Severus watches a small figure run haphazardly in front of a passing lorry, miraculously missing it by a hair, barely checking his pace. Long moments later, the reason for his reckless haste becomes apparent as a pack of distinctly huffing, slightly older brats chase the distinctly stunted version of a primary schooler that just slipped through the gaps in the park fence and rabbited headlong towards a small, desolate playground boasting all of two lonely swings, one of which looks rather suspect.

To Severus' not at all surprise, but admittedly slight consternation, the pursuing hulks gamely punch their way through the rotten wood in hot pursuit, bearing down on the boy like hounds to a scent.

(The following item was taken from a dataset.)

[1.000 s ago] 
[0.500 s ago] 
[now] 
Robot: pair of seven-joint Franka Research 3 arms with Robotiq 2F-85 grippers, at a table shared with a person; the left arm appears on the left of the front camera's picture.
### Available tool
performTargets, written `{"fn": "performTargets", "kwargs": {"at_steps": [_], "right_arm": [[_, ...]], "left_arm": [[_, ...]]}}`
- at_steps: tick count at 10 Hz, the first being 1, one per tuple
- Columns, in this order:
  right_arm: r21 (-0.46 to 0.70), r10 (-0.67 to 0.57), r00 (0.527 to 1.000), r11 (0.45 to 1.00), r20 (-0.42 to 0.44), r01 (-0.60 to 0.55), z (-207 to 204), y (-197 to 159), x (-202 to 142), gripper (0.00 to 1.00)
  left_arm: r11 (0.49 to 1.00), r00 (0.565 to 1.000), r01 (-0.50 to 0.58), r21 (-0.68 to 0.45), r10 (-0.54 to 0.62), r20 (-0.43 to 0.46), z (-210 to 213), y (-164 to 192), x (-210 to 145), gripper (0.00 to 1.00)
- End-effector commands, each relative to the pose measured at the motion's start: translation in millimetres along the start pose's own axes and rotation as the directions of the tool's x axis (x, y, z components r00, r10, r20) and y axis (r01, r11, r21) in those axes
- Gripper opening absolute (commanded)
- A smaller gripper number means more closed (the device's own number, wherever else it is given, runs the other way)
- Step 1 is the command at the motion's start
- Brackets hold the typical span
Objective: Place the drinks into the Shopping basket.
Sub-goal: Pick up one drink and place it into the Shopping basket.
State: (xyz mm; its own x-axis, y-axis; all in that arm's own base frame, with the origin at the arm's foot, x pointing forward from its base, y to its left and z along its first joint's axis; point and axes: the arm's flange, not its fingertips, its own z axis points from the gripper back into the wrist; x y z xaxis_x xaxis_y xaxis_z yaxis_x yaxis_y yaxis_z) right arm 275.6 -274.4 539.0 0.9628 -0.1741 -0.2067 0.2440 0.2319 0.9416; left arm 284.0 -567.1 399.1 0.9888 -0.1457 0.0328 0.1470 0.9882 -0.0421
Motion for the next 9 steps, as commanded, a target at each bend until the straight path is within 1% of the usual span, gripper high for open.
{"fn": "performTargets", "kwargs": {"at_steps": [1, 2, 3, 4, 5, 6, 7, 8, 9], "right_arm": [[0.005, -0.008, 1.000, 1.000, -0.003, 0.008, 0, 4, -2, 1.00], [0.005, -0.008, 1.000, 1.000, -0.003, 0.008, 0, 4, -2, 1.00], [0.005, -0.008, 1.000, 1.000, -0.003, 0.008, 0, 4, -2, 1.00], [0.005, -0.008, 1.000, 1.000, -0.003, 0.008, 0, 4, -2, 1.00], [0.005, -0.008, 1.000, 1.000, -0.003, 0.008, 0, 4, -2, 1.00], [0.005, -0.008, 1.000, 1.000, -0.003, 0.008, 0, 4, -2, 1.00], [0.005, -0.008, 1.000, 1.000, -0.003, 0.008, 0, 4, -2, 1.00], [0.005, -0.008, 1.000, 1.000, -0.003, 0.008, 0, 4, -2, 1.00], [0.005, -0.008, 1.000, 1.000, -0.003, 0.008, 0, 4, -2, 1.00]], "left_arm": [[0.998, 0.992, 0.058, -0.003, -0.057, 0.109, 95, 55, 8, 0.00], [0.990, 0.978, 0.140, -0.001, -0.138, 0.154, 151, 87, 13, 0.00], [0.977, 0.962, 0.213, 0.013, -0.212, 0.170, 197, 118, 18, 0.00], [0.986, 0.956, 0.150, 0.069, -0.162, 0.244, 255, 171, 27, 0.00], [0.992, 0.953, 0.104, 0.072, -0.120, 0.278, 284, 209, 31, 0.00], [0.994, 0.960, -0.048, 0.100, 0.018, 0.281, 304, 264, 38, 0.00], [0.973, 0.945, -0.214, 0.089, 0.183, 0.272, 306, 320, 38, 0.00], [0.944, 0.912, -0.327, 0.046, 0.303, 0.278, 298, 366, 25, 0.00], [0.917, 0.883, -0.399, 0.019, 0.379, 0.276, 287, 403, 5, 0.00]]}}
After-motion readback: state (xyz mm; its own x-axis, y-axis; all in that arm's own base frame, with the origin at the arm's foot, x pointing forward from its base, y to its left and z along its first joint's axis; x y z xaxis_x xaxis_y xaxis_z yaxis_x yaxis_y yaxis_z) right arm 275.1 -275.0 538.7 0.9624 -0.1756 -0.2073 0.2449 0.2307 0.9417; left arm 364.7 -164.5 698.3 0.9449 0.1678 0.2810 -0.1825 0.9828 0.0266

From his position carefully roosting atop a tree like a giant invisible black owl, Severus can just make out a flash of green disappearing behind the reeds by the muddy pond trying hard to be classified as a puddle rather than any form of proper home for the local duck population.

S&amp;H

Harry is five the first time he truly fears Dudley. He's never liked his larger cousin, as long as he can remember, and he's sure even before that. He can never remember trying to be friends though, so he can never really cast all the blame on Dudley, he supposes, but his cousin is still a right prat either way.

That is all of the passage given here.